Het was wel opvallend dat een overrompeling zoals bij de vorige editie uitbleef. Het werd nooit superdruk in het atelier en er waren zelfs momenten dat het te rustig naar mijn goesting was. Soms waren er zelfs geen teams aan het werk en dat terwijl deze challenge toch betrekkelijk meer tijd vergde dan een foto nemen met een paar slangen. ‘k Moet zeggen dat ik die beestjes toch wel miste. 😉 Ik begon het, ondanks mijn fleece met daarover een dikke winterjas, erg koud te krijgen op de binnenkoer die, volledig omringd door hoge gebouwen, van elk streepje zonlicht verstoken bleef. Nochtans kon ik aan de stralend blauwe lucht zien dat het een prachtige dag was en als ik buiten op straat ging staan, voelde ik de weldoende warmte van de zon. Ruth kwam me in de namiddag wat buiten gezelschap houden en zo hadden we toch nog wat fijne babbels.
De rest van de namiddag verliep bijzonder rustig. Mijn vriend kwam even langs tijdens zijn testrit met mijn nieuwe fiets om gedag te zeggen en zo rond vijf voor vijf begonnen we aan de opruim. Ruth, die alleen een dun leren vestje als jas had, was helemaal verkleumd en wilde duidelijk liefst zo snel mogelijk weg. Stéphane stelde nog voor om samen een fles wijn open te trekken om te klinken op de geslaagde dag en hoewel ik graag had willen blijven, besloot ik solidair te zijn met Ruth en de rest van de spullen samen met haar terug te brengen naar de Bains des Pâquis. Gelukkig moesten we nu niet meer met die zware zak met tekengerief sleuren (het gerief bleef achter in het atelier en de tekenblaren waren opgebruikt) en konden we nu wel gebruik maken van de Mouettes.

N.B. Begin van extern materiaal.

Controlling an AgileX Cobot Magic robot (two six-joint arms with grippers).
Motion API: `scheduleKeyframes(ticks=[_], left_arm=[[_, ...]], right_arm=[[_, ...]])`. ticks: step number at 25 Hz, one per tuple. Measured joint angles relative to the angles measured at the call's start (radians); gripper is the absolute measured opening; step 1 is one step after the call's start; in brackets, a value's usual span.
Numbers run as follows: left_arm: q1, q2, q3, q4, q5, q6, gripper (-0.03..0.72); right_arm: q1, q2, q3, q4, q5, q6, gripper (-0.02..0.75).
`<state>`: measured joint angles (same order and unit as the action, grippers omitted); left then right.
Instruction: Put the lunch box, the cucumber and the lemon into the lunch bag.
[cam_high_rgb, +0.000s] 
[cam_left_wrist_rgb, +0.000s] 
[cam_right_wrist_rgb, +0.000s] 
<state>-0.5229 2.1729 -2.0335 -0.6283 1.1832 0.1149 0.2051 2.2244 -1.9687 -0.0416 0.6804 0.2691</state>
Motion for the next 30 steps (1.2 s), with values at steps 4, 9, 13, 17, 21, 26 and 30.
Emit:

Het slotevenement liet ik ditmaal aan mij voorbij gaan. Het was een pak kouder dan de vorige keer en na een ganse dag kou geleden te hebben, zag ik het niet echt zitten om ook de avond in open lucht door te brengen. Enerzijds wel jammer, want ik had wel zin in een bord met lekkere mezze, maar anderzijds bespaarde ik mezelf twee lange busritten en kon ik op mijn gemak weer op een normale lichaamstemperatuur komen.